Ci sono poi 5 miliardi in più per “Turismo e cultura” (dai 3,1 miliardi della prima bozza a 8 miliardi), anche questo un punto su cui si è esercitata la pressione di Italia viva. Su “Istruzione e ricerca” – un altro dossier molto contestato nella formulazione iniziale – vengono aggiunti 9 miliardi (per un totale di 27,9 miliardi).
Anche queste cifre, come abbiamo detto, rimangono da confermare, a partire dall’incontro fra i partiti dell’8 gennaio. Intanto, i presupposti non sembrano essere i migliori. Fonti di Italia viva avrebbero detto all’agenzia di stampa Adnkronos che il nuovo documento «è quanto meno criptico, c’è molto da chiarire. Come si possono descrivere 200 miliardi in 13 pagine?».
Tempi e scadenze
La scadenza per la presentazione dei Recovery plan nazionale, come si legge sul sito della Commissione Ue, è il 30 aprile 2021.
All’inizio di settembre 2020 il commissario europeo agli Affari economici Paolo Gentiloni ha spiegato in un’audizione alla Camera che, da parte della Commissione europea, «l’incoraggiamento è, ove possibile, a presentare [i piani di ripresa] in forma definitiva anche prima della scadenza di fine aprile».
Il 7 gennaio, nel corso di un’audizione davanti alle commissioni Esteri e Politiche europee del Senato, il ministro agli Affari Ue Enzo Amendola ha detto che «il Regolamento del Recovery and Resilience Facility verrà probabilmente approvato dal Parlamento europeo ai primi di febbraio, quindi l’apertura della consegna ufficiale dei Piani da parte dei 27 Paesi a Bruxelles è molto probabile che si svolga da metà febbraio fino alla fine di aprile».
Dalle parole del ministro si può quindi dedurre che l’Italia non invierà il piano definito alla Commissione prima di metà febbraio.
Il governo ha però davanti a sé una serie di passaggi decisivi e non pacifici prima di arrivare alla versione definitiva del proprio Recovery plan, anche questi confermati da Amendola in audizione: l’ok del Consiglio dei ministri e l’invio del documento in Parlamento perché questo possa a sua volta vagliarlo ed esprimere un proprio parere (non è ancora chiaro se questo avverrà con un voto in aula).

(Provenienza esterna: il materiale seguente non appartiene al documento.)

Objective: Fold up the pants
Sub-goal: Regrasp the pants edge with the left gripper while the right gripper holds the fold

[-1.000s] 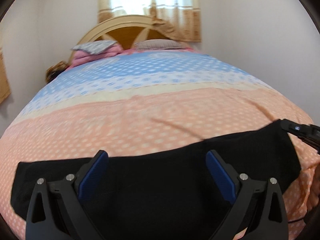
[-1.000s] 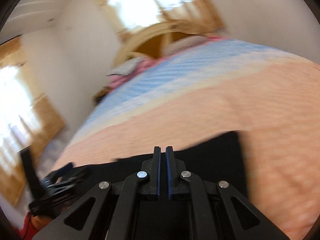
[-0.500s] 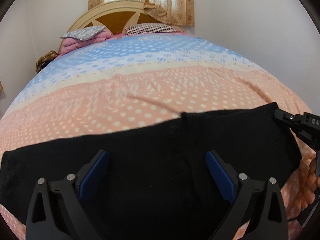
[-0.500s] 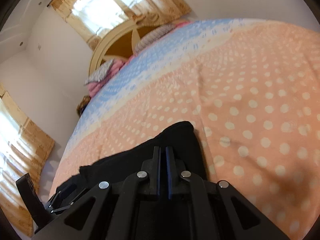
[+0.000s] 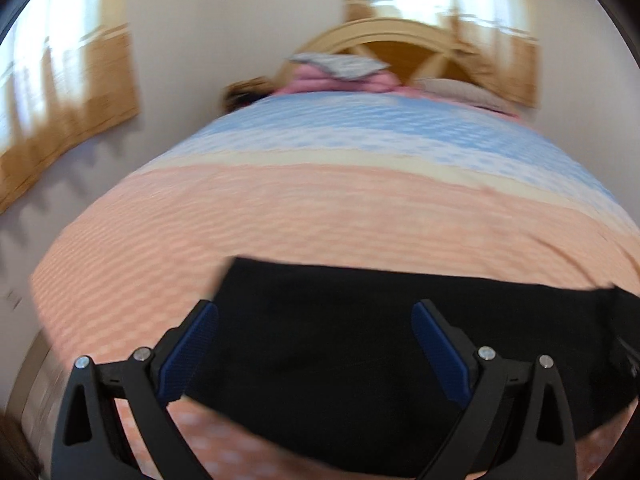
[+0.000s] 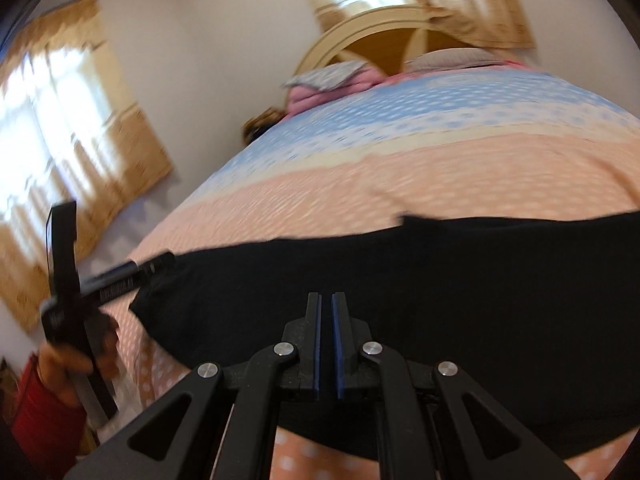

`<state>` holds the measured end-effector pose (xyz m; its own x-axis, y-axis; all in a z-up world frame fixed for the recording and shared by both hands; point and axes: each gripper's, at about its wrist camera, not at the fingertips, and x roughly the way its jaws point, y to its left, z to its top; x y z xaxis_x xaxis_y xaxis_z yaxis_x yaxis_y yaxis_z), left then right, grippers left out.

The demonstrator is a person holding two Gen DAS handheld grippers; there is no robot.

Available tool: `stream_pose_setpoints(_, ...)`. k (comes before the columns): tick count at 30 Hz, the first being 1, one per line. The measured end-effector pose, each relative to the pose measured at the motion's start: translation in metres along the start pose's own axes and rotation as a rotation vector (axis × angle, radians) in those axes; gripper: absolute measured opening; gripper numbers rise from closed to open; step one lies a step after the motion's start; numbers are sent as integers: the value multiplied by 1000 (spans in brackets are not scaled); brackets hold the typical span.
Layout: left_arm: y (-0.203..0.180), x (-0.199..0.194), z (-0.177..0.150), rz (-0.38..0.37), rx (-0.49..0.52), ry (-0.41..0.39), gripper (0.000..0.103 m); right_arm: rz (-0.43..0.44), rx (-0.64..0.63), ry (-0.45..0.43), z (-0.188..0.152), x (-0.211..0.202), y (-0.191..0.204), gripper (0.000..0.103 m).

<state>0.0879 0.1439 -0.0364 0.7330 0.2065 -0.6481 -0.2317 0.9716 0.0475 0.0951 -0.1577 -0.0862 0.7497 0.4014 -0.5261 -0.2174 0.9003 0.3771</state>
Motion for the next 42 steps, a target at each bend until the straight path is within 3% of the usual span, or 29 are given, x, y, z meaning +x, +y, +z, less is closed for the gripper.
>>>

Una tabella di marcia su cui pesa più di ogni altro aspetto l’incognita di una possibile crisi di governo all’orizzonte.
In conclusione
Il 7 gennaio, i partiti hanno ricevuto un nuovo testo aggiornato sui contenuti del Recovery plan italiano. Si tratta di un documento di lavoro di 13 pagine che nel pomeriggio dell’8 gennaio – almeno secondo le anticipazioni – dovrebbe essere discusso dalle forze politiche della maggioranza, rappresentate dai propri capi delegazione.
La nuova versione del “Piano nazionale di ripresa e resilienza” contiene cambiamenti rilevanti. A partire dalle cifre: i progetti varranno in totale 222 miliardi, mentre le prime bozze ne prevedevano 196.
La variazione è particolarmente significativa per la missione “Sanità”, che è passata da 9 a quasi 20 miliardi. La cifra iniziale era infatti stata contestata da più di una voce all’interno della maggioranza.
La scadenza per la presentazione dei Recovery plan nazionali alla Commissione Ue è il 30 aprile 2021. Al momento il governo ha ancora davanti a sé una lunga strada. L’accordo politico fra i partiti della maggioranza non è scontato: nel caso vi si arrivasse, il documento dovrebbe essere approvato in Consiglio dei ministri e poi esaminato in Parlamento. Sempre che il percorso non venga interrotto prima dall’apertura ufficiale di una crisi di governo.